What the exercise asks: Only one span of the listing below is wanted: the lines from the one with "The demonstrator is" through the one with "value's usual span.", reproduced exactly, both ends kept.

***** Extracted information

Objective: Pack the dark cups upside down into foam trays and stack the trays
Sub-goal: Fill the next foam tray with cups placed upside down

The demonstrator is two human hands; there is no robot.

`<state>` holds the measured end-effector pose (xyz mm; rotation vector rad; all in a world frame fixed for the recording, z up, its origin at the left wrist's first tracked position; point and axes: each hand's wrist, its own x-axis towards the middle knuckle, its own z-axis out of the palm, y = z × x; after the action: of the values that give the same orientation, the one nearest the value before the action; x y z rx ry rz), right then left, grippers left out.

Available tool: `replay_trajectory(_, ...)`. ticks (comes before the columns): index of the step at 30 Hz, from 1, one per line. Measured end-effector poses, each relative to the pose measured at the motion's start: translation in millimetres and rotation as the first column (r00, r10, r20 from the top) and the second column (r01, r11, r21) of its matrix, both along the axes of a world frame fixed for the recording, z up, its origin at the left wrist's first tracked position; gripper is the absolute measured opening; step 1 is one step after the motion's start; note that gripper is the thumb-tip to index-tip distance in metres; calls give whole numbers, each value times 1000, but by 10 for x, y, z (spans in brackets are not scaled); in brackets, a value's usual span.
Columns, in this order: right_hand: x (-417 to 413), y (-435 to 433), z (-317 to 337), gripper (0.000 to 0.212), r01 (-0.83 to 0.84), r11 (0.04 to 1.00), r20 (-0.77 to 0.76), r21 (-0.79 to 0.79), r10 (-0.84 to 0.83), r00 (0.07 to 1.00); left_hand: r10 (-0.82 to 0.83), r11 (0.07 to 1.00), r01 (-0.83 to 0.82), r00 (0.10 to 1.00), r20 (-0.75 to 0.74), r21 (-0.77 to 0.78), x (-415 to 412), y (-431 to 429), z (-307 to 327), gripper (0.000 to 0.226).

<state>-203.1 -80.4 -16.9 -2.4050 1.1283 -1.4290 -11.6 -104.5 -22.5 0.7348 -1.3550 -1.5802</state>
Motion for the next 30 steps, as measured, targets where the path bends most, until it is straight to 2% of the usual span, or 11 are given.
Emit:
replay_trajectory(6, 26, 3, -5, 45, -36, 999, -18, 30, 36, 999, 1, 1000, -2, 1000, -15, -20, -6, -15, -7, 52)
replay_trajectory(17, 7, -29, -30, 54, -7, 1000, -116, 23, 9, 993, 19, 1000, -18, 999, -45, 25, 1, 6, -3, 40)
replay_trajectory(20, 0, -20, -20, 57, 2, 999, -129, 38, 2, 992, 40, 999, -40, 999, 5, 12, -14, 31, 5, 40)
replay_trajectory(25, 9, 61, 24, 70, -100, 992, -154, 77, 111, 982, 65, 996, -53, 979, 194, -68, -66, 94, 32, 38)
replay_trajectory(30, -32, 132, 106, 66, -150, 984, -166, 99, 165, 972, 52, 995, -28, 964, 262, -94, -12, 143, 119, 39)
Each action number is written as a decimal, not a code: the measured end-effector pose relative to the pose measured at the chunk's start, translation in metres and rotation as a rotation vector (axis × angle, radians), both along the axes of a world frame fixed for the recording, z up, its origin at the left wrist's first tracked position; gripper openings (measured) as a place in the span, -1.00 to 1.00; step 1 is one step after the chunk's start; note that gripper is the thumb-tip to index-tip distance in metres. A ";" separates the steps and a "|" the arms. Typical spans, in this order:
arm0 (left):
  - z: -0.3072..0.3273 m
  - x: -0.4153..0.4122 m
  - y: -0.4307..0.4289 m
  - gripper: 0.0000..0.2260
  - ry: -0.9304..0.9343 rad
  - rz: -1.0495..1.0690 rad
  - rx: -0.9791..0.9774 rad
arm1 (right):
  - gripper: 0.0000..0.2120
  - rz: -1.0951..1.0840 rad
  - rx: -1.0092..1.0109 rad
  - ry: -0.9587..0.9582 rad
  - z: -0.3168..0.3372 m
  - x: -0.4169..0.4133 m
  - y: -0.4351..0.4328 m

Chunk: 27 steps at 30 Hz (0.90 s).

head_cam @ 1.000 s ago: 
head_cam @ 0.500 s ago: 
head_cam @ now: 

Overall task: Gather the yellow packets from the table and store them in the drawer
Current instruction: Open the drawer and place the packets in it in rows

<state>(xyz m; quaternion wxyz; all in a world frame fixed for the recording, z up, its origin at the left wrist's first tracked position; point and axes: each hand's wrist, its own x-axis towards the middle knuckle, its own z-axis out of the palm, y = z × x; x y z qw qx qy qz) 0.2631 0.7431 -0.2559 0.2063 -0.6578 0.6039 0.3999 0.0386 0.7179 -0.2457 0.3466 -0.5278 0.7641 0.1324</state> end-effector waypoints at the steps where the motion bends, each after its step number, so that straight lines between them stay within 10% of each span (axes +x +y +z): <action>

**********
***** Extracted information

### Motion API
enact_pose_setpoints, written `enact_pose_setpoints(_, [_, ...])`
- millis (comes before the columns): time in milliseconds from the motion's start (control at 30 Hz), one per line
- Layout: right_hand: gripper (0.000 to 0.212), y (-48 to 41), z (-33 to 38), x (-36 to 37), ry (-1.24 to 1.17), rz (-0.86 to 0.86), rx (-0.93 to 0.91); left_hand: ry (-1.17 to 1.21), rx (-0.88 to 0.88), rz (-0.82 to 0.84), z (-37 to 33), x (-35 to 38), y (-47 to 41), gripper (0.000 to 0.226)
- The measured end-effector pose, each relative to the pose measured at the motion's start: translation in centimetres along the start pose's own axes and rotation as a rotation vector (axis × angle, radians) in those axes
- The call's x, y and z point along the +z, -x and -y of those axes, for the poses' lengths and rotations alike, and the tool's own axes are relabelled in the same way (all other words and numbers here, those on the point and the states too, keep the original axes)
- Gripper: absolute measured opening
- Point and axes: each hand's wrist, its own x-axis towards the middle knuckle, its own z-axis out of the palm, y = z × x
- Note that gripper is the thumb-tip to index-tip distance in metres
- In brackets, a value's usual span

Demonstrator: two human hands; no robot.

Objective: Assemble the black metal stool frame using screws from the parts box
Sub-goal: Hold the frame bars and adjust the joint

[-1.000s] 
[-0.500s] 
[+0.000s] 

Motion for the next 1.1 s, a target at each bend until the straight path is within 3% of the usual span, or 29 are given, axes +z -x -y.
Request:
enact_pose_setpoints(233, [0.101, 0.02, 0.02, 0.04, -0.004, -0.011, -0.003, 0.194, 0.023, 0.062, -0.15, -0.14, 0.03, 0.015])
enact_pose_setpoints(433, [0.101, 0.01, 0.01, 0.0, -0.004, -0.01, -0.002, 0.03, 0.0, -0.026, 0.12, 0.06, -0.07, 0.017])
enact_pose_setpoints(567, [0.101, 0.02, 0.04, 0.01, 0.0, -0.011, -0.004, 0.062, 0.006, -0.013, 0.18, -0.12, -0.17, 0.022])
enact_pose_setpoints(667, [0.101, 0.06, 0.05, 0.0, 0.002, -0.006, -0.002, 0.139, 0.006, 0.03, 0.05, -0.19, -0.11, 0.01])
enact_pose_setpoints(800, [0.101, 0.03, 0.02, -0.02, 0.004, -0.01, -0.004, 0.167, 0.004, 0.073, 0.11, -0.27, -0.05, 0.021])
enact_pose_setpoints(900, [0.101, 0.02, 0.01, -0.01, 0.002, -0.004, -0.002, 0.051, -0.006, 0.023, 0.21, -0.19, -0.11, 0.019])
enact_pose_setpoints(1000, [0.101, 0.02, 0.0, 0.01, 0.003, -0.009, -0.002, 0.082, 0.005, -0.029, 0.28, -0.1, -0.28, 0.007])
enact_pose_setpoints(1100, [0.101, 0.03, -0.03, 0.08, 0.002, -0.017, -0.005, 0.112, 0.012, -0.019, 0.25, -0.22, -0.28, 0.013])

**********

Written solution:
The demonstrator is two human hands; there is no robot.

`<state>` holds the measured end-effector pose (xyz mm; rotation vector rad; all in a world frame fixed for the recording, z up, its origin at the left wrist's first tracked position; point and axes: each hand's wrist, its own x-axis towards the middle knuckle, its own z-axis out of the palm, y = z × x; after the action: of the values that give the same orientation, the one nearest the value before the action; x y z rx ry rz), right then left, grippers left out.

Available tool: `replay_trajectory(_, ...)`. ticks (comes before the columns): index of the step at 30 Hz, from 1, one per line. Measured end-effector poses, each relative to the pose measured at the motion's start: translation in millimetres and rotation as the first column (r00, r10, r20 from the top) and the second column (r01, r11, r21) of its matrix, both along the axes of a world frame fixed for the recording, z up, its origin at the left wrist's first tracked position; gripper is the absolute measured opening; step 1 is one step after the motion's start; note that gripper is the thumb-tip to index-tip distance in metres; calls give whole numbers, each value times 1000, but by 10 for x, y, z (spans in brackets are not scaled); in brackets, a value's usual span.

What this exercise required has been given in full.